» TASK INSTRUCTIONS
Nothing in the data may be altered; restate all of it exactly.

◆ ◆ ◆ ◆ ◆ ◆ ◆

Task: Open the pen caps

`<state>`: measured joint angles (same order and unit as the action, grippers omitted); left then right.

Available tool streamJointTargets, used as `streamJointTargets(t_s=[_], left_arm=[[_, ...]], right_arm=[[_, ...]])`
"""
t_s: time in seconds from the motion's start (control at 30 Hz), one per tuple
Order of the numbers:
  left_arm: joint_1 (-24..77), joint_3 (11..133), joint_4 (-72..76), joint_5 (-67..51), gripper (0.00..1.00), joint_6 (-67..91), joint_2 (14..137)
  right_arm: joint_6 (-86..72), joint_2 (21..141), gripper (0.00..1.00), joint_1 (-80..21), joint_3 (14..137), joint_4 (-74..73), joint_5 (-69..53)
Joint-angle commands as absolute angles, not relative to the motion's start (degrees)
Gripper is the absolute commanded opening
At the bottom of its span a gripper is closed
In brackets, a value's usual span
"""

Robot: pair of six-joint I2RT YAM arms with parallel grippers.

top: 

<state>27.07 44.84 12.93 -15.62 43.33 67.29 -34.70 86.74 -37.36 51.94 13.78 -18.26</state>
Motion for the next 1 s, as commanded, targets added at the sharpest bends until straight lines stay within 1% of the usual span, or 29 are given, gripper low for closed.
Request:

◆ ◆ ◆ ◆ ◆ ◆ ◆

» EXERCISE ANSWER
Task: Open the pen caps

`<state>`: measured joint angles (same order and unit as the action, grippers omitted); left then right.

Available tool streamJointTargets, used as `streamJointTargets(t_s=[_], left_arm=[[_, ...]], right_arm=[[_, ...]])`
"""
t_s: time in seconds from the motion's start (control at 30 Hz), one per tuple
Order of the numbers:
  left_arm: joint_1 (-24..77), joint_3 (11..133), joint_4 (-72..76), joint_5 (-67..51), gripper (0.00..1.00), joint_6 (-67..91), joint_2 (14..137)
  right_arm: joint_6 (-86..72), joint_2 (21..141), gripper (0.00..1.00), joint_1 (-80..21), joint_3 (14..137), joint_4 (-74..73), joint_5 (-69..53)
Joint-angle commands as absolute angles, not relative to the motion's start (degrees)
Gripper is the absolute commanded opening
At the bottom of its span a gripper is closed
In brackets, a value's usual span
"""

Robot: pair of six-joint I2RT YAM arms with parallel grippers.

top: 

<state>27.07 44.84 12.93 -15.62 43.33 67.29 -34.70 86.74 -37.36 51.94 13.78 -18.26</state>
Motion for the next 1 s, as commanded, targets added at the sharpest bends until straight lines stay within 1% of the usual span, or 29 are given, gripper low for closed.
Request:

Nothing remains to be added to this answer.